For instance, in Germany and Italy, a smaller percentage of women work for pay than in the United States, but those who are employed earn more, on average, relative to men.  Women who overcome the obstacles to employment there tend to be high earners.

The facts are true but the explanation is absurd.

Take the first part: where womens’ pay is higher than mens’ then fewer women work.

How does that make sense in any economic manner? People respond to incentives. If women are making more than men then more will go to work.

The clue is in the second part. Fewer women go to work….and that’s the first stage.  And it isn’t because women who “overcome the barriers” tend to be high achievers either. It’s because only high achievers go to work.
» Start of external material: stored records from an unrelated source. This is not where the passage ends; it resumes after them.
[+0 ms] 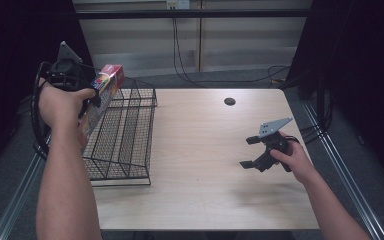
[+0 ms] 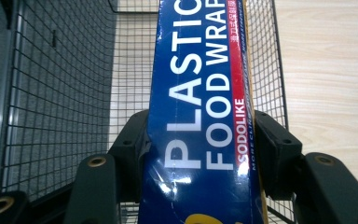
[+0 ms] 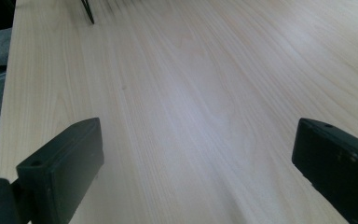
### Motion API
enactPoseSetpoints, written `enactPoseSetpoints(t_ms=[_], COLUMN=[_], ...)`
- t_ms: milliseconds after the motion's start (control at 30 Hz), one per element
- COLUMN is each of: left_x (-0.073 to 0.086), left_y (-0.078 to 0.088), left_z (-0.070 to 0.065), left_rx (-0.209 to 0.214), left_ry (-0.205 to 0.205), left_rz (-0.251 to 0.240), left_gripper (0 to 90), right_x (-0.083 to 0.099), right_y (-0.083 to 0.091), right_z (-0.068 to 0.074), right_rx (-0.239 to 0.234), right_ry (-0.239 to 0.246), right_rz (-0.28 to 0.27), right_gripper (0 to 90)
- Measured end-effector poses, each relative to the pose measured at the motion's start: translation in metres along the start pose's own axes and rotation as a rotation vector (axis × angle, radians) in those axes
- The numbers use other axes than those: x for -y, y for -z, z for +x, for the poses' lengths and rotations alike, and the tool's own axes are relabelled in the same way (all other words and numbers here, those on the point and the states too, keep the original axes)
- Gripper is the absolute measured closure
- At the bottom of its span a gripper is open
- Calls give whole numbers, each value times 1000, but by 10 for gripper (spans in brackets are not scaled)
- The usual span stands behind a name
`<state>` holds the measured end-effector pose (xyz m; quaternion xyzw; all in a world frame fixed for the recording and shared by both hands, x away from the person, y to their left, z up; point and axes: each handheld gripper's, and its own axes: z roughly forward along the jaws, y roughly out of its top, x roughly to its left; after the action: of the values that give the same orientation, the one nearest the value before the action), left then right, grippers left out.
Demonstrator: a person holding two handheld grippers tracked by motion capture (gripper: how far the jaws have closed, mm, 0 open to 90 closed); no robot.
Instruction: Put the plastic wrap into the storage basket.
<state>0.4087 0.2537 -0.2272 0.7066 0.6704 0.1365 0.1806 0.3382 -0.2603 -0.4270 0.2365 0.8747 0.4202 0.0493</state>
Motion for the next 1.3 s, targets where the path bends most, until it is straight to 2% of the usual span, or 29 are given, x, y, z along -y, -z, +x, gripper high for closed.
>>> enactPoseSetpoints(t_ms=[100,200,233,333,433,500,533,700,967,1033,1067,1200,1267,1300], left_x=[1,4,6,7,9,10,11,13,17,18,19,21,23,23], left_y=[-2,-4,-6,-6,-8,-8,-8,-12,-27,-29,-30,-31,-34,-35], left_z=[4,7,10,12,18,19,20,23,23,24,24,26,26,27], left_rx=[4,-13,-7,-19,-18,-24,-26,-45,-38,-47,-46,-39,-38,-41], left_ry=[15,24,48,57,84,78,100,97,107,99,110,101,119,107], left_rz=[7,11,4,8,8,5,0,10,37,52,55,62,67,66], left_gripper=[450,450,450,449,448,448,448,447,443,443,442,442,441,440], right_x=[0,0,0,0,0,0,0,0,0,0,0,0,0,0], right_y=[0,0,0,0,0,0,0,-1,-1,-1,-1,0,0,-1], right_z=[0,0,0,1,1,1,1,1,1,2,2,1,2,2], right_rx=[2,-1,-3,2,-2,1,2,-1,3,-2,0,1,2,-1], right_ry=[-1,2,5,7,4,6,6,7,6,5,9,7,6,5], right_rz=[4,2,3,7,4,4,6,4,7,6,2,2,4,7], right_gripper=[19,19,19,19,19,19,19,19,19,19,19,19,19,19])
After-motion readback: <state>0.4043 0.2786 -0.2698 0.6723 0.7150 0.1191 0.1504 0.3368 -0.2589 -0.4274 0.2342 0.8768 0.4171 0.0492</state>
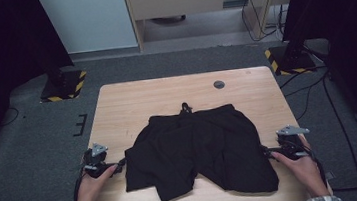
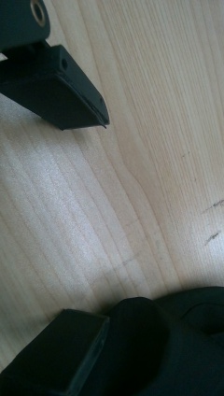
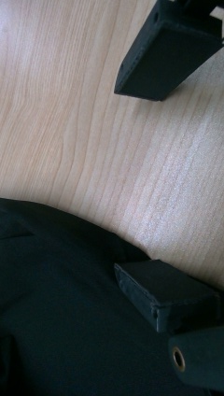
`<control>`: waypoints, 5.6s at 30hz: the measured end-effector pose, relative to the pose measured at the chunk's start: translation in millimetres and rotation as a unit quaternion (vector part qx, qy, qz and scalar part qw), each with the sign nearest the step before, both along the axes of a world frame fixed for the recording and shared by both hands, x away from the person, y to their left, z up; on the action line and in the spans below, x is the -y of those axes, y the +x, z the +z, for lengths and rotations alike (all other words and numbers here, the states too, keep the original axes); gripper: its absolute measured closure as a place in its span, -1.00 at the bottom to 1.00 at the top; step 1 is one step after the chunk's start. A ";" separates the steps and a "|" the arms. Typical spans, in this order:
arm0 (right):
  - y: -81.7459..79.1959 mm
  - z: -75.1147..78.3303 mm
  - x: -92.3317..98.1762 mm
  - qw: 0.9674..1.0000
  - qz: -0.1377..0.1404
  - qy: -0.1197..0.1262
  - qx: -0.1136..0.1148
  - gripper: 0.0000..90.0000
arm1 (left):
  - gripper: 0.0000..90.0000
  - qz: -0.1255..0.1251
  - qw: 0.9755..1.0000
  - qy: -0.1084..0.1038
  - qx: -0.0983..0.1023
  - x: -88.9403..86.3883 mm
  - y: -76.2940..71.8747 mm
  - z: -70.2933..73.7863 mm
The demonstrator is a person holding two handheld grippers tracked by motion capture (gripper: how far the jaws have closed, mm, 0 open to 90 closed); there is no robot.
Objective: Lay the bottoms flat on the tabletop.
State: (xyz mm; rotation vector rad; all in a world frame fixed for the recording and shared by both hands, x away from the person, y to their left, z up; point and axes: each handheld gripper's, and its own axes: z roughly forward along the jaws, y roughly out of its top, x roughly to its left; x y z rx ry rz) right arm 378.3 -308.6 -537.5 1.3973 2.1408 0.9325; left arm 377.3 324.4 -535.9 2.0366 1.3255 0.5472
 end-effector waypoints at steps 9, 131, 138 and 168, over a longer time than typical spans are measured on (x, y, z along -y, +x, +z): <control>0.0 4.6 2.7 1.000 -0.016 0.002 0.008 -0.26 | -0.46 0.002 0.999 0.012 0.038 -3.9 -5.6 20.7; 218.2 164.8 -44.2 0.990 0.010 0.101 0.100 0.79 | 0.93 -0.036 0.993 0.046 0.106 139.4 225.2 182.8; 225.4 120.0 -46.7 0.995 -0.044 0.066 0.066 -0.31 | 0.17 -0.033 0.992 0.102 0.072 143.9 228.6 142.4; 111.7 64.0 -103.8 0.993 0.095 0.069 0.034 -0.18 | -0.54 -0.092 0.994 -0.005 0.056 123.9 66.0 52.5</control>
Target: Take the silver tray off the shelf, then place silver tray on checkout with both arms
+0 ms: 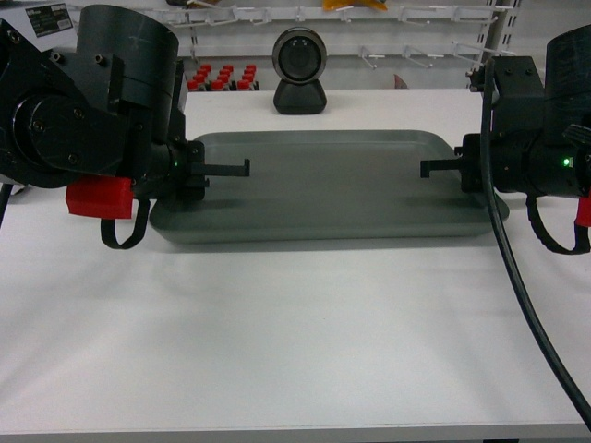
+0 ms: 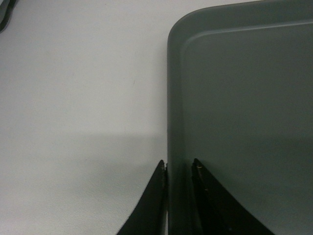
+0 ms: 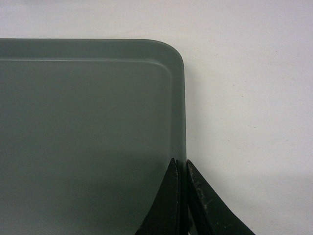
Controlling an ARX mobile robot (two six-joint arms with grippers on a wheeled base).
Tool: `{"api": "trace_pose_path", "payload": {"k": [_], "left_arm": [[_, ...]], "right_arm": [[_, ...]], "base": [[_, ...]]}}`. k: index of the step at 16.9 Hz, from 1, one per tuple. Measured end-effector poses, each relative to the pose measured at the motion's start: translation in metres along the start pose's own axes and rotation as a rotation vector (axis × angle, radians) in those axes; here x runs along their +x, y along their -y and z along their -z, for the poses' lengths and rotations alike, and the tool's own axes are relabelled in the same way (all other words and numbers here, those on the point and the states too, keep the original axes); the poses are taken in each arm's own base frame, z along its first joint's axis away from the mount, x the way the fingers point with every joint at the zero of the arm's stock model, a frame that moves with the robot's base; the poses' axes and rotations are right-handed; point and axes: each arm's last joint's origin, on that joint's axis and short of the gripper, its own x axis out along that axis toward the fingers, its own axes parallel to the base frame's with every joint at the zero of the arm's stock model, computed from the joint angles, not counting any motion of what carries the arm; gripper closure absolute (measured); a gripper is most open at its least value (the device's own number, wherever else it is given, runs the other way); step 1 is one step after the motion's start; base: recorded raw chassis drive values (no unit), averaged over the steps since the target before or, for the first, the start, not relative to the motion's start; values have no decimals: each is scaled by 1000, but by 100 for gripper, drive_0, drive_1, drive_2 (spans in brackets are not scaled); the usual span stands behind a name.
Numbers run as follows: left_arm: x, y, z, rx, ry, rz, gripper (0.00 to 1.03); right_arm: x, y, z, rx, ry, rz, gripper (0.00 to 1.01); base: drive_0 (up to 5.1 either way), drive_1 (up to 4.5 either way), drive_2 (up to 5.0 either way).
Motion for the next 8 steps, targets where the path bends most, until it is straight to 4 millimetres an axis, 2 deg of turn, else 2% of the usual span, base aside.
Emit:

What we’re actually seeing here is simply a statistical artifact. In countries like Germany and Italy (this is actually very strong in Germany as a social force) women with young children simply do not work. It’s near unheard of.

The exception is women who have, before marriage and or children, joined one of the professions. Even Germans understand that if you’ve sweated blood for a decade to become a doctor or lawyer then you’re not going to give that up entirely because you’ve got a child or two.

However, if your jobs was simply a job rather than one of the professions then it’s considered entirely normal that you stop work when you have a child: and abnormal if you don’t.

All of which means that most of the women who are in hte labor force are women who are in hte professions.

As you will have noted, the professions pay more than most other jobs: thus we see that on average womens’ pay is higher than male. Not because women in every job get paid more than men. But because only the women in high paid jobs keep working after they’ve had children.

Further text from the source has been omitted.